I truly cannot describe why I have these striking moments of insight or awe. Being new, I think I observe more closely, a stranger trying to understand his surroundings. I walk everywhere, observe people more closely, and rely on my other senses more to make up for my language deficit. I also feel like my routine, my scheduled tasks have purpose. In school, playing football, I often asked myself, “Why?” I could not answer satisfactorily why I was in an economics class or why my whole body ached with bruise and soreness. Now, I have a difficult dividing “work” from “play.” “Work” has such a bad connotation in my mind, but here it has become synonymous with “purpose.” I am forced to do the simple things – wash dishes by hand, walk, etc. – and they have demonstrated to me the beauty of our world.


We are sponsoring a “Harvest of Books” at the UEC in November, attempting to get small groups, cell groups, bible studies, etc. in different places across the U.S. to join us in collecting a few books each and sending them over to us. I have spent hours designing the website, and I have not tired of it. I want it to be perfect because I can see the good that the library does the students. I can see the place of love, of Christian principles, and education it offers students. Therefore, I desperately want to give all I can to it, to build it, help it function, and constantly improve it.
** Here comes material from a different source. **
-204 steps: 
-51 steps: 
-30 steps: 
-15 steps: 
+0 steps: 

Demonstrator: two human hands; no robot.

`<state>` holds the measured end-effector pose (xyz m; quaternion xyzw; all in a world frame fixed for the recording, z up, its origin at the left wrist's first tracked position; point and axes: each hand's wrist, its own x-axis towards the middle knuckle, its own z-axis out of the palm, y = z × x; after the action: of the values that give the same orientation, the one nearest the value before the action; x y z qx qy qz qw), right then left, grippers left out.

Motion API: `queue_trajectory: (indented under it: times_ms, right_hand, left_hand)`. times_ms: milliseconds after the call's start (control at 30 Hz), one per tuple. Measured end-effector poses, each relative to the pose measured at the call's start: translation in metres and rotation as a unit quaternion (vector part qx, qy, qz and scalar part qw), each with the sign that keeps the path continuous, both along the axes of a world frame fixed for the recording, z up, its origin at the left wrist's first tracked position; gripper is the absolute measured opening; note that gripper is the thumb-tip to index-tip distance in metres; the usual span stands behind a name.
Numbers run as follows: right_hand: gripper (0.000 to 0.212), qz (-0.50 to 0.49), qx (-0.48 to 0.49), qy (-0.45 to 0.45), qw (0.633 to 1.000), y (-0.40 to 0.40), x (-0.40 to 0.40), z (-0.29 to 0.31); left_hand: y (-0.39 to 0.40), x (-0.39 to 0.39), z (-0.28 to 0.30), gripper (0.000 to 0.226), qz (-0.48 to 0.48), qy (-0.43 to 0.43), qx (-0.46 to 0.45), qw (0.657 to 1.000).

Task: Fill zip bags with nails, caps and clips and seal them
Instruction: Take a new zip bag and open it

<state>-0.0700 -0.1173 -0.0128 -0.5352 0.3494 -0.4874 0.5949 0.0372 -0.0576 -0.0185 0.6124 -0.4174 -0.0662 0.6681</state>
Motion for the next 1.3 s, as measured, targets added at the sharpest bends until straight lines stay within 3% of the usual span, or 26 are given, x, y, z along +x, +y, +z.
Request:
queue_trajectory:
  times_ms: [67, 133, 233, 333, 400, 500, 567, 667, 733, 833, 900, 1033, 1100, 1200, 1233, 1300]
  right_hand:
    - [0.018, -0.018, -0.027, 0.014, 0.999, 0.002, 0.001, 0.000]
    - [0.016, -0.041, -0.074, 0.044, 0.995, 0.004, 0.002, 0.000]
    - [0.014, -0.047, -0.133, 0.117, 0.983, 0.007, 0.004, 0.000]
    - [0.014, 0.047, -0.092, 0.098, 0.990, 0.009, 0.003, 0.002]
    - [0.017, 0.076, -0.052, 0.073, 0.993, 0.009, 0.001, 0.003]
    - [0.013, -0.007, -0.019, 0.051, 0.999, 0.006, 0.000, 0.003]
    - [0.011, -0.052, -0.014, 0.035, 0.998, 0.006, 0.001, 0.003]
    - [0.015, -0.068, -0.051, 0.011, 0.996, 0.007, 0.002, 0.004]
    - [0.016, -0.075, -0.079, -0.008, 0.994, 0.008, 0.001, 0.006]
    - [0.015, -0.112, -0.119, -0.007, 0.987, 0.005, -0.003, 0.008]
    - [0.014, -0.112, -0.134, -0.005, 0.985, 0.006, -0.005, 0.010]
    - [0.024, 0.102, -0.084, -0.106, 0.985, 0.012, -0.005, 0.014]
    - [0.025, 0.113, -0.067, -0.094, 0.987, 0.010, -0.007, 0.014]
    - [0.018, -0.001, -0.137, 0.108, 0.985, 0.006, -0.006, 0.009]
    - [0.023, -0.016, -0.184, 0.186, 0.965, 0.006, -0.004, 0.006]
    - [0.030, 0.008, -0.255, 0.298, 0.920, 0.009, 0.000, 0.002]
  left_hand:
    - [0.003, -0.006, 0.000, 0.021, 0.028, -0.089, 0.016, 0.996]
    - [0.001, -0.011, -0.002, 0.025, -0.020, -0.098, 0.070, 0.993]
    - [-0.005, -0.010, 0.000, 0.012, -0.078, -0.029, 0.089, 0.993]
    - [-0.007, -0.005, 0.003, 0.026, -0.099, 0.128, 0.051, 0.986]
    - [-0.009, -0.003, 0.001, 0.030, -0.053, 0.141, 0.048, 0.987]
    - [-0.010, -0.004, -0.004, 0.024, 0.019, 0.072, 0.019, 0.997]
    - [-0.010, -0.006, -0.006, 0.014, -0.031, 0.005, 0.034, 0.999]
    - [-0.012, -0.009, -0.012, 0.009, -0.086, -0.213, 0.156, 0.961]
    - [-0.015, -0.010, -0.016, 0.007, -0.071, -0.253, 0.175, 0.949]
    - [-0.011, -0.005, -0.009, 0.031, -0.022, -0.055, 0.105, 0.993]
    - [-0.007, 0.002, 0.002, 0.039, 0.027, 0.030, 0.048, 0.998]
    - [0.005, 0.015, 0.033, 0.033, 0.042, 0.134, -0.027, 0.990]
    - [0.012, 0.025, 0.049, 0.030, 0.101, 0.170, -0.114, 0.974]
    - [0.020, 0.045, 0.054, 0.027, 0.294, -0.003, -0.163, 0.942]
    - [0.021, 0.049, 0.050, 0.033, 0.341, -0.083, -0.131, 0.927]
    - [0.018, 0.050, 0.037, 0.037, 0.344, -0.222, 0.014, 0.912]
Four new freshmen have begun attending our weekly cell group meeting, asking questions about and commenting on our discussions of faith and prayer. They brought a new energy with them, a willingness to give their whole selves. They come early to help cook and stay late to wash dishes; they say, “thank you” repeatedly when leaving because they commit so much of themselves and receive so much in return.
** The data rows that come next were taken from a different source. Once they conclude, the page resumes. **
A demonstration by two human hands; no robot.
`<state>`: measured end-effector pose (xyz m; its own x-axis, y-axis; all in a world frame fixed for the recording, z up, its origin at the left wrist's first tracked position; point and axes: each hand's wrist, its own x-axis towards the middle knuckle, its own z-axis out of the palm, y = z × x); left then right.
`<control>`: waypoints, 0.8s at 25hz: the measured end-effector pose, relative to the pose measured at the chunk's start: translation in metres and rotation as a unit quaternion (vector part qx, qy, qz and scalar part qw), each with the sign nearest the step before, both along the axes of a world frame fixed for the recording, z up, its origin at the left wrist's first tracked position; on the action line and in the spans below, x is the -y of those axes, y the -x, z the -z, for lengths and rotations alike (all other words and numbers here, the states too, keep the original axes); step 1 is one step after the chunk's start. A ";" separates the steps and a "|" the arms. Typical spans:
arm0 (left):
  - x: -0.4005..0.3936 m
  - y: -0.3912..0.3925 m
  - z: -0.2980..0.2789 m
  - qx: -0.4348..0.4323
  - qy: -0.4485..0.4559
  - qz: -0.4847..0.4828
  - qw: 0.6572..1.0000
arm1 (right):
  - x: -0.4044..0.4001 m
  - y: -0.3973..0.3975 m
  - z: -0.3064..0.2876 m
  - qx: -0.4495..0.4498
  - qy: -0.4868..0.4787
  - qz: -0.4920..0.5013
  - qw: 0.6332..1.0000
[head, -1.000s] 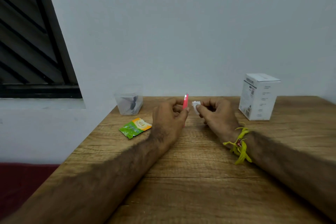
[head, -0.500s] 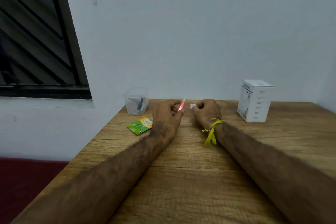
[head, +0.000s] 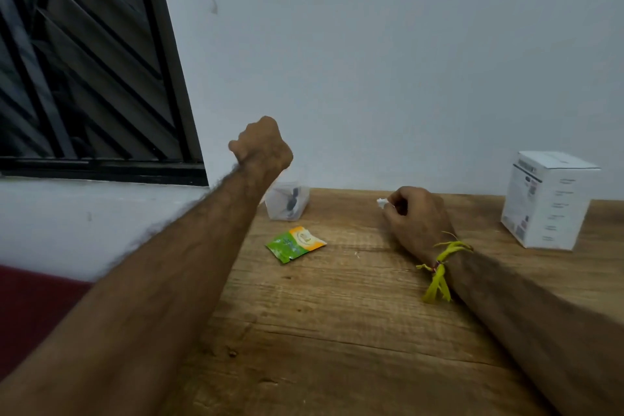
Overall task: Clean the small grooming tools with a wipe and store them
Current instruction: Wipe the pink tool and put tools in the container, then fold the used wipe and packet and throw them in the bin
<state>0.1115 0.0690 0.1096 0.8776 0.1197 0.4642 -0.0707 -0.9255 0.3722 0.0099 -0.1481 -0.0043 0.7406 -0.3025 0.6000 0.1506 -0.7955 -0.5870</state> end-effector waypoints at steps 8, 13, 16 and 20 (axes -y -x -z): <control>0.011 -0.008 -0.002 -0.030 -0.075 -0.032 0.996 | 0.001 -0.003 -0.004 0.003 -0.017 -0.004 1.000; 0.000 0.053 0.019 0.081 -0.039 0.128 0.988 | 0.002 -0.004 -0.010 0.009 -0.017 -0.005 1.000; -0.015 0.077 0.050 -0.106 -0.093 0.178 0.974 | -0.002 -0.004 -0.009 0.017 -0.019 -0.013 1.000; -0.022 0.082 0.069 -0.208 -0.195 0.187 0.940 | -0.008 0.003 -0.001 0.036 -0.007 -0.031 0.999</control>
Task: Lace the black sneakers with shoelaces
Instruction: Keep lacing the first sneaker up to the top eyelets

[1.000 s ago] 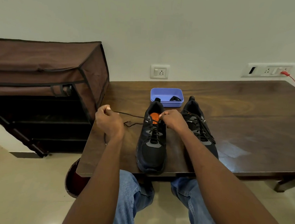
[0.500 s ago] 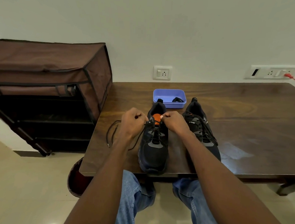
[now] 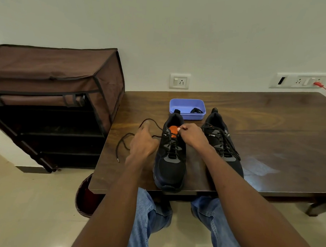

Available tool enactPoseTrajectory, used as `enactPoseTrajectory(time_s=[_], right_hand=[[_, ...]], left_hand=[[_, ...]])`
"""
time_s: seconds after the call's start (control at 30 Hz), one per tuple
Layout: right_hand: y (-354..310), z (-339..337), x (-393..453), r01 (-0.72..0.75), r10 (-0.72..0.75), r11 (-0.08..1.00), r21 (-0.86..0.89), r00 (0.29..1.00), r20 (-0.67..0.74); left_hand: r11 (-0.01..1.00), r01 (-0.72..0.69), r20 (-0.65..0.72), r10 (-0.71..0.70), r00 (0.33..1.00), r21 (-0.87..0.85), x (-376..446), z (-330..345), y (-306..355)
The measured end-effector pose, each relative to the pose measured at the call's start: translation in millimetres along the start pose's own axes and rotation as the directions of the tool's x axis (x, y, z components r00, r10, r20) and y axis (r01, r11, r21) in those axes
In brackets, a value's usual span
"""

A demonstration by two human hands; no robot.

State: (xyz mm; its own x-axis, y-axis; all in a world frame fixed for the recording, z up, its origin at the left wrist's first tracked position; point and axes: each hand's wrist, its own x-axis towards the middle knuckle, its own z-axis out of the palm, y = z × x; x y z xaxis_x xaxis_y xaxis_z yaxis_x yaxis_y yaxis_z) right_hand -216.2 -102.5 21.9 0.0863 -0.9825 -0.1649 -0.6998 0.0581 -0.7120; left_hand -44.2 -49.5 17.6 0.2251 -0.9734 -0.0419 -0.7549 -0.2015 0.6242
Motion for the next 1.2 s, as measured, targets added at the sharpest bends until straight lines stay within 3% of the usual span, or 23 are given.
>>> enactPoseTrajectory(time_s=[0.13,0.2,0.27,0.33,0.4,0.43,0.5,0.57,0.63,0.67,0.73,0.8,0.87,0.93,1.0,1.07,1.13,1.2], right_hand=[[0.1,0.3,-0.2,0.010,-0.010,1.000,-0.011,1.000,0.004],[-0.3,0.1,-1.2,0.010,-0.010,1.000,-0.011,1.000,0.012],[0.3,1.7,-0.9,0.010,-0.012,0.999,-0.038,0.999,-0.033],[-1.2,2.4,-0.9,-0.009,-0.013,0.992,-0.130,0.986,-0.168],[-6.3,0.0,-6.5,-0.040,0.006,0.989,-0.139,0.972,-0.233],[-10.8,-2.3,-10.1,-0.046,0.031,0.996,-0.081,0.984,-0.173],[-23.4,-5.4,-22.7,-0.099,0.093,0.994,0.048,0.989,0.113],[-32.0,-8.2,-37.6,-0.139,0.097,0.986,0.094,0.930,0.354],[-35.2,-9.8,-49.7,-0.146,0.050,0.968,0.204,0.909,0.414],[-36.0,-11.4,-54.0,-0.162,0.024,0.935,0.316,0.917,0.399],[-36.4,-18.2,-58.8,-0.141,-0.043,0.803,0.579,0.955,0.293],[-33.3,-27.8,-56.7,-0.050,-0.091,0.612,0.789,0.987,0.134],[-28.4,-37.5,-51.6,0.068,-0.077,0.463,0.884,0.996,-0.037],[-23.5,-44.8,-46.2,0.143,-0.029,0.405,0.903,0.989,-0.143],[-20.8,-45.2,-42.6,0.134,-0.037,0.439,0.888,0.991,-0.131],[-21.5,-39.7,-41.7,0.084,-0.104,0.527,0.846,0.994,-0.034],[-23.7,-32.9,-42.3,0.055,-0.154,0.611,0.789,0.987,0.050],[-25.8,-31.3,-43.0,0.053,-0.154,0.615,0.787,0.987,0.054]], left_hand=[[0.985,-0.028,0.069,0.016,0.998,0.173,5.4,5.3,-2.8],[0.990,-0.024,0.021,0.021,1.000,0.141,6.0,3.9,-5.4],[0.995,0.010,0.083,-0.002,0.997,-0.095,5.3,-2.4,-4.2],[0.937,0.073,0.263,0.021,0.965,-0.343,1.4,-12.3,1.1],[0.900,0.125,0.470,0.096,0.878,-0.418,-5.2,-20.3,2.5],[0.891,0.142,0.557,0.140,0.818,-0.431,-7.8,-21.7,1.1],[0.880,0.200,0.711,0.195,0.676,-0.432,-11.8,-23.1,-2.8],[0.874,0.261,0.815,0.222,0.535,-0.410,-16.3,-23.8,-3.0],[0.867,0.299,0.857,0.236,0.457,-0.399,-18.3,-22.9,-3.8],[0.867,0.309,0.862,0.228,0.452,-0.391,-17.4,-22.2,-5.6],[0.881,0.298,0.829,0.164,0.535,-0.367,-14.9,-22.4,-8.5],[0.880,0.294,0.693,0.053,0.719,-0.372,-10.4,-23.0,-10.0],[0.851,0.302,0.476,-0.071,0.877,-0.430,-5.7,-25.4,-9.4],[0.774,0.232,0.281,-0.073,0.957,-0.590,-2.5,-27.9,-5.8],[0.637,0.132,0.233,0.077,0.970,-0.760,-3.4,-29.6,1.5],[0.552,0.100,0.268,0.232,0.935,-0.828,-7.9,-28.2,11.9],[0.575,0.071,0.288,0.295,0.911,-0.815,-11.2,-23.6,20.5],[0.606,0.036,0.243,0.263,0.934,-0.795,-11.8,-20.2,23.9]])
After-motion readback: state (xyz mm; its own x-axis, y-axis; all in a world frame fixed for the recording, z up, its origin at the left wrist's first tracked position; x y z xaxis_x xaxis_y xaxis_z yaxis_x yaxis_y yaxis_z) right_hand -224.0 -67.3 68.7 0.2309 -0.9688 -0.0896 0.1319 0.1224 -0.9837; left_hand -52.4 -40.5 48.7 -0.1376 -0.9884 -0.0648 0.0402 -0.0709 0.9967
This century has seen the progression of the terror of existence, the darker sides of man and the evil of the universe. Many times, I have found myself despairing over these existential horrors. However, these thoughts have always returned me to the foundation of my existence – my hope in Jesus Christ. As God continues to blatantly reveal the beauty of His creation, my hope feasts on its delights and swells daily. Like Valya, it pains me to think of all the people who live simply to wake up and breathe. To complete their scheduled tasks, to move from place to place, time to time consumes their daily existence. I ache to show them this beauty in which my soul delights and the hope it nurtures; I feel sorry for those who live only to flee from their fear of the looming shadows of despair and isolation.
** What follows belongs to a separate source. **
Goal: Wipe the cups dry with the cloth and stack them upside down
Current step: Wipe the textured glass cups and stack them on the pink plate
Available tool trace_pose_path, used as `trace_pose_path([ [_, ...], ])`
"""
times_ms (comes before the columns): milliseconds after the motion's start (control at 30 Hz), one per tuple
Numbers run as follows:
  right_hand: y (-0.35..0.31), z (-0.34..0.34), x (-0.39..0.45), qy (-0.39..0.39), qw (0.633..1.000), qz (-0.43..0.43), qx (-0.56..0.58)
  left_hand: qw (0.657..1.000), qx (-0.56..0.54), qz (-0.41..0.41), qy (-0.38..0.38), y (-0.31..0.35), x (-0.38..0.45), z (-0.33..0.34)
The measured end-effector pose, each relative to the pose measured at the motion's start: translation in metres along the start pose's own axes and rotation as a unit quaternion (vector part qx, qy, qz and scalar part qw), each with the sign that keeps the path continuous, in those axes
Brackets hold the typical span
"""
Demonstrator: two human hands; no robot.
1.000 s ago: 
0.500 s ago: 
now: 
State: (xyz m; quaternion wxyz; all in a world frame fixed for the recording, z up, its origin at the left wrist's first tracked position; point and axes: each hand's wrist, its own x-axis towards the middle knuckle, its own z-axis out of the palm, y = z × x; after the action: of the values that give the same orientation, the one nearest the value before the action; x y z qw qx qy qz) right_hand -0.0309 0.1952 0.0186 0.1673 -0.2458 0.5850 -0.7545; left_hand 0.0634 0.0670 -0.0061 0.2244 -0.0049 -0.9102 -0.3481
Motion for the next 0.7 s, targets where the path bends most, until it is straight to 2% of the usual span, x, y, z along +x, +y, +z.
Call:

Each breath sustains life; each bite gives energy; each sip offers refreshment. I miss beautiful faces at home, and I am falling in love with more and more beautiful faces here each day. Raindrops create a calming lullaby, chilled winds cleanse my eyes, and leaves age with glorious colors. I am working for what I believe; I live to give money that has been given to me to people who have none to spare; I get to teach students to write, to read, to think about existence, and to see the beauty I see. I cannot recount all the events of the past month, but I can convey the unity of moments that stick in my mind. A breathless verbal spar during a Frisbee game, a hug after sharing in the power of prayer, pitiful attempts to learn Ukrainian words over an enormous pile of dishes, voices harmonized together in song, hearing the passion in a student’s voice discussing C.S. Lewis’ fantastical glimpses of heaven, and so many more.


My camera batteries constantly remain empty because I am irrepressibly compelled to attempt to capture these moments in photographs, no matter how lacking they may be. This past month has convicted me that Valya’s prayer for her friend should be each person’s personal prayer. We live in a beautiful world, but we seldom open ourselves to see it, hear it, smell it, feel it, or taste it. Once it consumes us, once we feast on its delights, it becomes us, and we cannot imagine life without it. Here in Kyiv, I live in a beautiful world, and I desperately want to share it.